-------- Data to use

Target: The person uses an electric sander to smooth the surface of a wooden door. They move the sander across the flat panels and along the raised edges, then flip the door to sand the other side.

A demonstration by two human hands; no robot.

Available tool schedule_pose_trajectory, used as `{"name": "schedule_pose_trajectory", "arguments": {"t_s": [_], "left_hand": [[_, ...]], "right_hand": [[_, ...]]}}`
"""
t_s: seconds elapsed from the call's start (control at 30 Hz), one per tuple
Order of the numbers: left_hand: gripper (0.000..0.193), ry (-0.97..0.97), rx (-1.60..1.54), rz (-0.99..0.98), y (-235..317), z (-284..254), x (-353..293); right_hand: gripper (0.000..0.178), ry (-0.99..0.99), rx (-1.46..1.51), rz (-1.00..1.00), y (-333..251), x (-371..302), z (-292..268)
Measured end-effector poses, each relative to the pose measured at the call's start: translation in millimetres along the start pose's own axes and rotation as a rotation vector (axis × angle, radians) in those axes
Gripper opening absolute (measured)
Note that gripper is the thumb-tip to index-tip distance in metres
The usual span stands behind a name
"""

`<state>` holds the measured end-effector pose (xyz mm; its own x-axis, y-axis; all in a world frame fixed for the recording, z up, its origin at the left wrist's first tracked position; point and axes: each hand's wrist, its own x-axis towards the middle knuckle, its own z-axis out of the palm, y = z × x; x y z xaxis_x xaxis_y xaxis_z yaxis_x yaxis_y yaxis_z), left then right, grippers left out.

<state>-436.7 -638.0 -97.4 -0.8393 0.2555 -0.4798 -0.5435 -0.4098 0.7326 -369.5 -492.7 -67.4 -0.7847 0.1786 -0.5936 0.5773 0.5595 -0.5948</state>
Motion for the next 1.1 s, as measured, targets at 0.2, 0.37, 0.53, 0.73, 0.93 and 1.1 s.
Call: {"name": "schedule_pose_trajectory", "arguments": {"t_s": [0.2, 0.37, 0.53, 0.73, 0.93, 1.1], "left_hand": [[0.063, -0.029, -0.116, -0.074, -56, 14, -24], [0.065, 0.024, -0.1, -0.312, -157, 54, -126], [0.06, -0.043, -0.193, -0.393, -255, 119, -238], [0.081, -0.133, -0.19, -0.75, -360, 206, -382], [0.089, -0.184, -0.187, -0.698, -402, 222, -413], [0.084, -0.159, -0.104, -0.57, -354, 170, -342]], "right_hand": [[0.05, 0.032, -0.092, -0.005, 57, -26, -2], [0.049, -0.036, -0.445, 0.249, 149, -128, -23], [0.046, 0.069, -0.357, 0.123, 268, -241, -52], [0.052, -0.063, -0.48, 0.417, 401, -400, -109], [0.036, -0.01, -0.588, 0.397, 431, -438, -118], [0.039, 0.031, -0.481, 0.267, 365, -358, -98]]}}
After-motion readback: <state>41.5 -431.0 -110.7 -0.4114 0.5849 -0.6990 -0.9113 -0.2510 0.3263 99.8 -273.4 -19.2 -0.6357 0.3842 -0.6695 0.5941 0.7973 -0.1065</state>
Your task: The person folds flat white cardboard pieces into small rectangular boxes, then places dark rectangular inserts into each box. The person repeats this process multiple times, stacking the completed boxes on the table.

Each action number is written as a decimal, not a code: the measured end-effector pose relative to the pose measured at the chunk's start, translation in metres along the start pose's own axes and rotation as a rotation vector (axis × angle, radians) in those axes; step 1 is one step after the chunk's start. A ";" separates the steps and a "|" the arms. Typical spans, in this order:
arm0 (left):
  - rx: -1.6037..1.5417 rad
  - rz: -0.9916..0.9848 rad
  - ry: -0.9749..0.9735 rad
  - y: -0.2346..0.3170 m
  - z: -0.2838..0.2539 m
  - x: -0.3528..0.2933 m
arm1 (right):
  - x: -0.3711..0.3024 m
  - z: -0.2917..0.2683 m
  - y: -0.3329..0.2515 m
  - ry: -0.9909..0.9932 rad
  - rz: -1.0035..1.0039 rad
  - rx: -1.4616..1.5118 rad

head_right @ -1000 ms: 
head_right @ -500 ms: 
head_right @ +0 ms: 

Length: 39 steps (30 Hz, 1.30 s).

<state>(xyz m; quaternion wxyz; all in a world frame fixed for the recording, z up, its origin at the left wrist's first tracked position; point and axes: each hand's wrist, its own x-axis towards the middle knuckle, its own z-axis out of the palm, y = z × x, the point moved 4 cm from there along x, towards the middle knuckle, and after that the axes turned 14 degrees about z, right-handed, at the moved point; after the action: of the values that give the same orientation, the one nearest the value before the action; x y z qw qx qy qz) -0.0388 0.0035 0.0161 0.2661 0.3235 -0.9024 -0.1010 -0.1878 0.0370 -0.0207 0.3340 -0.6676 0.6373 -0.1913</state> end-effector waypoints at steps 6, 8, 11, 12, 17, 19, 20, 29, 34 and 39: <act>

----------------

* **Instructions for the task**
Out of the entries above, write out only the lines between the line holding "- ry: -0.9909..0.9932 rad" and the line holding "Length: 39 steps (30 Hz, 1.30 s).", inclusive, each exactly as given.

* **Task output**
  - ry: -0.9909..0.9932 rad
  - rz: -1.0035..1.0039 rad
  - rx: -1.4616..1.5118 rad

head_right @ -1000 ms: 
head_right @ -500 ms: 
head_right @ +0 ms: 

Length: 39 steps (30 Hz, 1.30 s).

No more output is expected.